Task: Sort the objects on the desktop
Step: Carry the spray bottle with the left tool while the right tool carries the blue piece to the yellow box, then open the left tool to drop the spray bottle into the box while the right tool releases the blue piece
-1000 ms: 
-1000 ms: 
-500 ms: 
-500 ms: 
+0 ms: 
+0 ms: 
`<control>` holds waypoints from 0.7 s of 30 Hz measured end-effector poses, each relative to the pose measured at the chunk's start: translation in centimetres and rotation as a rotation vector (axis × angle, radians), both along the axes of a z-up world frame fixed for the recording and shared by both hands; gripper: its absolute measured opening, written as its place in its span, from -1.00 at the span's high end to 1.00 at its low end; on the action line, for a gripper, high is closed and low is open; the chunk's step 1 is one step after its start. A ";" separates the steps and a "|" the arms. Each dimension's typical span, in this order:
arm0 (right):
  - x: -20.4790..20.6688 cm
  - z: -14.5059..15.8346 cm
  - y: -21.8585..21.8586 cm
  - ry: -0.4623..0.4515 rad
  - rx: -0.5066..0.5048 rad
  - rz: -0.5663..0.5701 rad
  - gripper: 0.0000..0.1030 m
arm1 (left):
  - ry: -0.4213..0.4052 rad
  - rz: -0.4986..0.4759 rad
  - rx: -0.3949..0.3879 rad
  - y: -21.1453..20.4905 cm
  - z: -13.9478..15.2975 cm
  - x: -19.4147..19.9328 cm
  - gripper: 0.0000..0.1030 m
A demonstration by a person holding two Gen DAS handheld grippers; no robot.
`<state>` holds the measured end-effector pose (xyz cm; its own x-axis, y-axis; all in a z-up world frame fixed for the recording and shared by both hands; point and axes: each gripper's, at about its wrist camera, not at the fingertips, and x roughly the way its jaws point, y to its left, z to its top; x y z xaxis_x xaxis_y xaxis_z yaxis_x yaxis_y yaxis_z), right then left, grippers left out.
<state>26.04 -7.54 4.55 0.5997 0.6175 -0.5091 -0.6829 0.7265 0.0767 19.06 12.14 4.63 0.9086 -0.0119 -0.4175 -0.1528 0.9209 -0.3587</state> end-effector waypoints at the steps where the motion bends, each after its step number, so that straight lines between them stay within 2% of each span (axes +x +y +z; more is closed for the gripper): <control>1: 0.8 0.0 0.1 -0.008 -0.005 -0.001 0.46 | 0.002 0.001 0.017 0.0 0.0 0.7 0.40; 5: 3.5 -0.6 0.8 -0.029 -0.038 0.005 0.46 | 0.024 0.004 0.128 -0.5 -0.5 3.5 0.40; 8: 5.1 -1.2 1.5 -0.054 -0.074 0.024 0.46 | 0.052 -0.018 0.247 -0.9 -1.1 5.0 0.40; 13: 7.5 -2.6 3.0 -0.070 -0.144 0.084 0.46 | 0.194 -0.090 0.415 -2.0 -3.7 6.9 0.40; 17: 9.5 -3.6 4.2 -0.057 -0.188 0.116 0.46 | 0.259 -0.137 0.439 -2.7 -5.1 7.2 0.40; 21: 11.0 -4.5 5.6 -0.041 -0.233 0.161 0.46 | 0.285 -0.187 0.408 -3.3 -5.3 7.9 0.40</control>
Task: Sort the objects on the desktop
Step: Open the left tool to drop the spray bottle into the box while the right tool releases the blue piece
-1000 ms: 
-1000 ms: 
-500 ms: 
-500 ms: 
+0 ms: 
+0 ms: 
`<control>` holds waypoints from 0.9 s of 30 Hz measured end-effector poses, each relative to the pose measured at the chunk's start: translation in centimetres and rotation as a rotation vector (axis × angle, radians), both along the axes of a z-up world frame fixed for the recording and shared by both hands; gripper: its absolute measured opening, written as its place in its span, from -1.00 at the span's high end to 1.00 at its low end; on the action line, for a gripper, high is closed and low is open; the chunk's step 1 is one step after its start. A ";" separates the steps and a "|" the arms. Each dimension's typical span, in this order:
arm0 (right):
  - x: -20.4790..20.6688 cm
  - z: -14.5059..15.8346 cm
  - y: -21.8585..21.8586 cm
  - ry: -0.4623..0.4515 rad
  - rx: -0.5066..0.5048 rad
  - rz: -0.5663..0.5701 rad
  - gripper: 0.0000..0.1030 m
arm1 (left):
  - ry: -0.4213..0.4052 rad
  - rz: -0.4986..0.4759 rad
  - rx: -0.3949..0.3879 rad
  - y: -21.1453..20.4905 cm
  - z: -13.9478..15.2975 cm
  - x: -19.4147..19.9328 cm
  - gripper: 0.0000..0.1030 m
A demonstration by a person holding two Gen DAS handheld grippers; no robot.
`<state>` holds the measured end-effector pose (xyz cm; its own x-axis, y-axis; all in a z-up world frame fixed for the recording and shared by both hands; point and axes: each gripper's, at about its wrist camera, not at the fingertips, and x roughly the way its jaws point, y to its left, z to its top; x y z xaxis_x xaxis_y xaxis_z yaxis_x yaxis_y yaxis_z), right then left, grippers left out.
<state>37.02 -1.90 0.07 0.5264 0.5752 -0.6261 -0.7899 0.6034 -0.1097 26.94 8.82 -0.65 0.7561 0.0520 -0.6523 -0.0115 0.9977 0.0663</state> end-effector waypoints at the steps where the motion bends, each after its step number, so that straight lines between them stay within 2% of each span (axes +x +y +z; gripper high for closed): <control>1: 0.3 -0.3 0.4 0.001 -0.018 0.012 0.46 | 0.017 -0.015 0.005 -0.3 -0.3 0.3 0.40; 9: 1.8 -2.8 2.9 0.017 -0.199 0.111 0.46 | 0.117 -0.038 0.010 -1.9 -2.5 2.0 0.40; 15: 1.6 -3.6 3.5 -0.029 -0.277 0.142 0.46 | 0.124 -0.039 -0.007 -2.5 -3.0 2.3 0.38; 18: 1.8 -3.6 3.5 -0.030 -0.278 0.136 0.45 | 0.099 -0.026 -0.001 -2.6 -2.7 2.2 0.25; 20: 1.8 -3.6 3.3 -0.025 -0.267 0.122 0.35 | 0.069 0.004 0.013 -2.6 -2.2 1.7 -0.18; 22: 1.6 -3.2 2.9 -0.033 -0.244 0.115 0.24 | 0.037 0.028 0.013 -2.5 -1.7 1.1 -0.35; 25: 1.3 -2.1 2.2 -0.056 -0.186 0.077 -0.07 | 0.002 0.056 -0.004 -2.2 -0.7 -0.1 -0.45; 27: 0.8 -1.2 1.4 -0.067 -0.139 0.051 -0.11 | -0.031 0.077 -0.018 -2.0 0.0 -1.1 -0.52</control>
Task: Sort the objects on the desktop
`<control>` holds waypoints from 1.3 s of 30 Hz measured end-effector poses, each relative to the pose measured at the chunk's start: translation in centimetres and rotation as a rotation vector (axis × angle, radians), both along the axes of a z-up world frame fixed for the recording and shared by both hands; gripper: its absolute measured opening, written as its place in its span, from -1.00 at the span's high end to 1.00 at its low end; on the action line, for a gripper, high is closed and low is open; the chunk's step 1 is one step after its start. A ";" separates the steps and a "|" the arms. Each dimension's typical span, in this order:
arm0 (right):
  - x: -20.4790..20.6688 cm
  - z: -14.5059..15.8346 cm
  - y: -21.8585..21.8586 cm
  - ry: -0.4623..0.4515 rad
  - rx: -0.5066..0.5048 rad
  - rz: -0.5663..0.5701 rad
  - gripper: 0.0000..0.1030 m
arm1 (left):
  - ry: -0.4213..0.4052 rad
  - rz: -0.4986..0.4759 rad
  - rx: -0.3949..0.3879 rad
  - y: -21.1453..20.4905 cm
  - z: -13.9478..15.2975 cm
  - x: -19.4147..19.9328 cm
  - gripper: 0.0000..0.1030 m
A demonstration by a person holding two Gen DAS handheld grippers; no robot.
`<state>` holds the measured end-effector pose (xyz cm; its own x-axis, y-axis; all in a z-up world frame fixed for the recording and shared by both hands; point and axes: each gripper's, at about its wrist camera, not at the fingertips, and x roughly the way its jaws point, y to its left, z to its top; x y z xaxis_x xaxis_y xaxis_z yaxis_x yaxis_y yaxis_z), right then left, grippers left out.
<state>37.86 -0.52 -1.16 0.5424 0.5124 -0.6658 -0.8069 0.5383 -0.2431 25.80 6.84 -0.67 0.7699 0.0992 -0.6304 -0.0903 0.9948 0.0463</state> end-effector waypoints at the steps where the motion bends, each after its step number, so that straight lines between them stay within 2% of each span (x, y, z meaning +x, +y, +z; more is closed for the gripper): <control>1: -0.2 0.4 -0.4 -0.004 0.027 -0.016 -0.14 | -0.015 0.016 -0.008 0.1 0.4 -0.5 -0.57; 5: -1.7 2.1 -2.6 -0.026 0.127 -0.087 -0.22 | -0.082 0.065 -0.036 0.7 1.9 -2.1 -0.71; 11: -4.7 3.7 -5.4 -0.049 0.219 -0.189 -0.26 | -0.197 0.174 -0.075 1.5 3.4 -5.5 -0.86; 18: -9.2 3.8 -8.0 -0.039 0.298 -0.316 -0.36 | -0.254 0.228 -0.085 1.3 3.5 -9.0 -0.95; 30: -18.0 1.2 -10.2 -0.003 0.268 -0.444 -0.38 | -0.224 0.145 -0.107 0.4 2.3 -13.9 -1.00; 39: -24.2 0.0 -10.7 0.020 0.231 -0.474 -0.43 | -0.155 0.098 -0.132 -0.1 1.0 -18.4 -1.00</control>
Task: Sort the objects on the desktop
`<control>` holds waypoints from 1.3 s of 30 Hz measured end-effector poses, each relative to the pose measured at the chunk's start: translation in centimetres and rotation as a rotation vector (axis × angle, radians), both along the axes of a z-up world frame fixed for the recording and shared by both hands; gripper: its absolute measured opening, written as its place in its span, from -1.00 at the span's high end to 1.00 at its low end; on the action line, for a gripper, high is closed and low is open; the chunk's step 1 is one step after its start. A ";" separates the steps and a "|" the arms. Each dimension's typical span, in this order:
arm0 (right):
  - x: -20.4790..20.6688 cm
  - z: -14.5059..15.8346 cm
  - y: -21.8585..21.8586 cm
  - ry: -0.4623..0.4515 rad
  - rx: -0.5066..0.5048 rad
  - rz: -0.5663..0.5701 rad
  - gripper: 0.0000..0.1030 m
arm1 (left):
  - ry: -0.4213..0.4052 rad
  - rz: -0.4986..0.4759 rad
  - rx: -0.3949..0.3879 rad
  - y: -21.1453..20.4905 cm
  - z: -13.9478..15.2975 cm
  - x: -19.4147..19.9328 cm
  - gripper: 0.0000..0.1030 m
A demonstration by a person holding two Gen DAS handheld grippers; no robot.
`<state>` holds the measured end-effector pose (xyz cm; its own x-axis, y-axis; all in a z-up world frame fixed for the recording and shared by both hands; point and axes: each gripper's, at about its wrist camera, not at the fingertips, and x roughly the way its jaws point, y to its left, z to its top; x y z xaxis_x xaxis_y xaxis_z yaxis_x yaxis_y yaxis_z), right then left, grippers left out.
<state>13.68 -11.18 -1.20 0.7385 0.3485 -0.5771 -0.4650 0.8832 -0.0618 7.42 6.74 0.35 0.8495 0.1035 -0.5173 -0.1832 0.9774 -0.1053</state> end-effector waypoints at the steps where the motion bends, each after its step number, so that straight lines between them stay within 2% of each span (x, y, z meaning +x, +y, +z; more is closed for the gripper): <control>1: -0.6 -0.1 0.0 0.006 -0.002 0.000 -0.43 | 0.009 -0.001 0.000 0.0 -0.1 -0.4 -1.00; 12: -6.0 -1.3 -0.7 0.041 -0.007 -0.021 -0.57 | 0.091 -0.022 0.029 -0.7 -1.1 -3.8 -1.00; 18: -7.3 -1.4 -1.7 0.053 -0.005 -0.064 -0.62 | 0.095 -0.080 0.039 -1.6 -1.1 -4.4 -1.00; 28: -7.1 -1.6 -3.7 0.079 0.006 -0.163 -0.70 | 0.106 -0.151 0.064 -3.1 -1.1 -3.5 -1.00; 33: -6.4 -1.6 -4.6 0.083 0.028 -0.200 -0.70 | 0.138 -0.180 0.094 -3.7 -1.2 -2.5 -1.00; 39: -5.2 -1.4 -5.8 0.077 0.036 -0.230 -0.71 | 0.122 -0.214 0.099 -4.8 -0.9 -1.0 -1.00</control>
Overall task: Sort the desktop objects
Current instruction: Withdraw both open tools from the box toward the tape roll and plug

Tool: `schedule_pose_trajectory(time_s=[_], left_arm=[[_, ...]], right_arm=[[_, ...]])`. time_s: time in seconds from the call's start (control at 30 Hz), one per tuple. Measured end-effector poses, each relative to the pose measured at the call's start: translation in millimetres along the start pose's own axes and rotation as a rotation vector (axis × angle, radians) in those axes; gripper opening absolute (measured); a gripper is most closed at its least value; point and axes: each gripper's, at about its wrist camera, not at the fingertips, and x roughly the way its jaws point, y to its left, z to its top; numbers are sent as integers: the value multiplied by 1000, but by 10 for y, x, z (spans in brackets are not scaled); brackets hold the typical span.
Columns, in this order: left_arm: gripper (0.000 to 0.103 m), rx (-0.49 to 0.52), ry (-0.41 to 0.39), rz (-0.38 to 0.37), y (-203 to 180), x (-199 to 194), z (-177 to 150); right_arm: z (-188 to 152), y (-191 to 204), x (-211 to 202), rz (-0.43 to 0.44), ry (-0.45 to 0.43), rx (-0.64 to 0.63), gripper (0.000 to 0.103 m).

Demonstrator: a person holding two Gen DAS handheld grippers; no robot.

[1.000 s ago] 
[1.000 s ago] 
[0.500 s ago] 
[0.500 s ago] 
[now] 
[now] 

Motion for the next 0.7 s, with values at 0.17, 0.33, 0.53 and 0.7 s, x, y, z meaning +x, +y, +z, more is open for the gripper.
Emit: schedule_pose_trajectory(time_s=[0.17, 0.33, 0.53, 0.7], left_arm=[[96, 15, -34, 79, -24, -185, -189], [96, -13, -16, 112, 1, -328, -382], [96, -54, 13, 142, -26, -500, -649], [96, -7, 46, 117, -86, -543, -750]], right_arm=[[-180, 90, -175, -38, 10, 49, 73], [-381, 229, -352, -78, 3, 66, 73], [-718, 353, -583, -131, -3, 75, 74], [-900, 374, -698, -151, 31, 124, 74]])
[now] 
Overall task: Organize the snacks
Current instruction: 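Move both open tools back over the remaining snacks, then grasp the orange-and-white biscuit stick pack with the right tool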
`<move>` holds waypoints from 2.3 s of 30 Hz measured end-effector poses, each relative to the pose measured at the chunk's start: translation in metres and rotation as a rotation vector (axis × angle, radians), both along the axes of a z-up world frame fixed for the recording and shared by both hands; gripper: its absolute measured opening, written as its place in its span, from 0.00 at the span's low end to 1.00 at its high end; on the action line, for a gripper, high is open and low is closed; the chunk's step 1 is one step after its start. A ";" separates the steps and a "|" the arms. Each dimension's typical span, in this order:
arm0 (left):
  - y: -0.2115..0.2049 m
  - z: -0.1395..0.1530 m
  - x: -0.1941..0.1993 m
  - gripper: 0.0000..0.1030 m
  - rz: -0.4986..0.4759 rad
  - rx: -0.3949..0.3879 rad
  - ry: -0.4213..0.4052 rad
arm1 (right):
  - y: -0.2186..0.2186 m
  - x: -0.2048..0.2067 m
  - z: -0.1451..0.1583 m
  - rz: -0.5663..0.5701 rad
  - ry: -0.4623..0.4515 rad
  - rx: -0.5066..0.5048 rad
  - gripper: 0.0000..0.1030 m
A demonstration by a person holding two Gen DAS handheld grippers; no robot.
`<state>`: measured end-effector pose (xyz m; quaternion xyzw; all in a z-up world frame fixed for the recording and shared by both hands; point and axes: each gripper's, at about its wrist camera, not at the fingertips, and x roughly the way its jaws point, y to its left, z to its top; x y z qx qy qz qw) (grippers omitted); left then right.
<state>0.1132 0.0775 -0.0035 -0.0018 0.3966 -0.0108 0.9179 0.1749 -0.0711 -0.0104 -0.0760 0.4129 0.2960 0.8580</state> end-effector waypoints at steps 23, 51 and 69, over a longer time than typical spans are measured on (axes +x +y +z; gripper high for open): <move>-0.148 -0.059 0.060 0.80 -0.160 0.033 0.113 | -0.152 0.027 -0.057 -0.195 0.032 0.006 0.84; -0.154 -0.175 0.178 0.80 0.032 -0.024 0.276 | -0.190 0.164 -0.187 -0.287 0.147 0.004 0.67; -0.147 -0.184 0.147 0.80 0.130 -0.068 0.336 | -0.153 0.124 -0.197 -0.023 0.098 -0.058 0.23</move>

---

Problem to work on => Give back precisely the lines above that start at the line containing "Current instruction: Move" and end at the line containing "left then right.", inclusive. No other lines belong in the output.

The completed task =>
Current instruction: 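Move both open tools back over the remaining snacks, then grasp the orange-and-white biscuit stick pack with the right tool
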`<move>` holds waypoints from 2.3 s of 30 Hz measured end-effector poses, each relative to the pose measured at the chunk's start: translation in metres and rotation as a rotation vector (axis × angle, radians), both along the axes of a z-up world frame fixed for the recording and shared by both hands; gripper: its absolute measured opening, written as its place in its span, from 0.00 at the span's low end to 1.00 at its high end; on the action line, for a gripper, high is open and low is closed; the chunk's step 1 is one step after its start. A ";" separates the steps and a "|" the arms. Each dimension's typical span, in this order:
arm0 (left):
  - y: -0.2115..0.2049 m
  - z: -0.1395..0.1530 m
  - x: -0.1941..0.1993 m
  - gripper: 0.0000..0.1030 m
  - rz: -0.4986..0.4759 rad
  - rx: -0.3949..0.3879 rad
  - ry: -0.4213..0.4052 rad
arm1 (right):
  - y: -0.2186..0.2186 m
  - x: -0.2048..0.2067 m
  - z: -0.1451..0.1583 m
  - rz: -0.5663..0.5701 rad
  - ry: -0.4623..0.4515 rad
  - rx: -0.5066..0.5048 rad
  - gripper: 0.0000..0.1030 m
A demonstration by a person holding two Gen DAS handheld grippers; no robot.
`<state>`: measured end-effector pose (xyz m; quaternion xyzw; all in a z-up world frame fixed for the recording and shared by both hands; point and axes: each gripper's, at about its wrist camera, not at the fingertips, and x roughly the way its jaws point, y to its left, z to its top; x y z qx qy qz qw) (grippers omitted); left then right.

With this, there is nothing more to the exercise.